* **The task**
In the data below, find the lines containing "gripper" and say how many there are, nothing more.

* **Data extract**
╔══

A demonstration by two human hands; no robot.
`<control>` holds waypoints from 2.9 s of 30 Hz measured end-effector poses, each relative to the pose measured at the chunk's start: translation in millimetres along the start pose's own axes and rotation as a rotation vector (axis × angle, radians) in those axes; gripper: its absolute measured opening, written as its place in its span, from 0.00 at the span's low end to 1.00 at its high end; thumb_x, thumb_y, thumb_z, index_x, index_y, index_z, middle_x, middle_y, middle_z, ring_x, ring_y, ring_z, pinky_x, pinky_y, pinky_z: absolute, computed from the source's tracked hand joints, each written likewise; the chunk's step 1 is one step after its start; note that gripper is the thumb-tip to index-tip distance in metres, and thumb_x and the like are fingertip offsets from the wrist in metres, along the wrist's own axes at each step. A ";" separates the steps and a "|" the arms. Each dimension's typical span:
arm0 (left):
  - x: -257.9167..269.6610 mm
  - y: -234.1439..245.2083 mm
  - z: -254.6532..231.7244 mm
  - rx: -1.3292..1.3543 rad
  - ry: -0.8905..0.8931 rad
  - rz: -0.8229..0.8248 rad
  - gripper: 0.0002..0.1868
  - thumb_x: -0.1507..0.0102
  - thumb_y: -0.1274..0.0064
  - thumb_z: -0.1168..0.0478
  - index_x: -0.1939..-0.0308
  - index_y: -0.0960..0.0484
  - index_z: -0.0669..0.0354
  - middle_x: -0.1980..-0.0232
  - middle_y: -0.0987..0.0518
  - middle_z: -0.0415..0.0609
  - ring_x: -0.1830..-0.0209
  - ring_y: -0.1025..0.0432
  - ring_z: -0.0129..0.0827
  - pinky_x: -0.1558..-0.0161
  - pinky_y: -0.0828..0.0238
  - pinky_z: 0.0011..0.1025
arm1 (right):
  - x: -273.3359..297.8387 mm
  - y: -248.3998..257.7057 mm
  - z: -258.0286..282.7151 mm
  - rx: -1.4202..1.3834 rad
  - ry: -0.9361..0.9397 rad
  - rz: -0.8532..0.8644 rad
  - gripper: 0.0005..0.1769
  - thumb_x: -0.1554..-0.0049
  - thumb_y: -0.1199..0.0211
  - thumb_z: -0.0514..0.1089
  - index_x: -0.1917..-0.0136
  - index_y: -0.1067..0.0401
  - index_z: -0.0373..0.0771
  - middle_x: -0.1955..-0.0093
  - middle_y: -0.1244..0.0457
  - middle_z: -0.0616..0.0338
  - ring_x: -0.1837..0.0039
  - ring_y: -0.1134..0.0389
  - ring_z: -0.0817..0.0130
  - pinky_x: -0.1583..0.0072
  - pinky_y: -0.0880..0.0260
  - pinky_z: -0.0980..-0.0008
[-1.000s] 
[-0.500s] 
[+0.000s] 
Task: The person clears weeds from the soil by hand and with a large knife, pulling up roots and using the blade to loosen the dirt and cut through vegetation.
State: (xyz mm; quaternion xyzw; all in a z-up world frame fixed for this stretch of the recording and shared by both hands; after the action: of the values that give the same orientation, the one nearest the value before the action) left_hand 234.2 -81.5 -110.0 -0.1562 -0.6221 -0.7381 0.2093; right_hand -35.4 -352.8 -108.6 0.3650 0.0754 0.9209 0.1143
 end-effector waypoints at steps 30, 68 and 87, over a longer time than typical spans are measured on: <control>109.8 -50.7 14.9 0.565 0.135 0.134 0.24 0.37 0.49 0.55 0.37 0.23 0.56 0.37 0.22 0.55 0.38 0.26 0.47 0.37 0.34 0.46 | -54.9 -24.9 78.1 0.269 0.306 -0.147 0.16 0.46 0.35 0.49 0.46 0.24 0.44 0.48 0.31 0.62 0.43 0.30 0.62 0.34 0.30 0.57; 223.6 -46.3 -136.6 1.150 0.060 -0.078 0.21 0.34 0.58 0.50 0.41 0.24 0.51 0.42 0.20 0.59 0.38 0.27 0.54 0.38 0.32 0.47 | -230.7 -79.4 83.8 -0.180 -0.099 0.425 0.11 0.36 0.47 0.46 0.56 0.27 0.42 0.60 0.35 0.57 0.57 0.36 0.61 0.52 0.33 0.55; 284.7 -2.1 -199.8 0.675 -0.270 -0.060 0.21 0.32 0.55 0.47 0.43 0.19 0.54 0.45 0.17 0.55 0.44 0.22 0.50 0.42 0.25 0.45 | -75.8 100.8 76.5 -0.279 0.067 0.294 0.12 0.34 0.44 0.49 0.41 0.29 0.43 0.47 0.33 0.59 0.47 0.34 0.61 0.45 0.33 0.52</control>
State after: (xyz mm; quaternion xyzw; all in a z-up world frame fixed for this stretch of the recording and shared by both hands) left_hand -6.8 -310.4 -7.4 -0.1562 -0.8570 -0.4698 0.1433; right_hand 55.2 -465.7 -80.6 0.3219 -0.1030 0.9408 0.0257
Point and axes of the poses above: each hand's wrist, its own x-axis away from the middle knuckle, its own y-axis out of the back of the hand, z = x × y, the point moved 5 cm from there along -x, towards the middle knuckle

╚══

* **Finished exercise**
3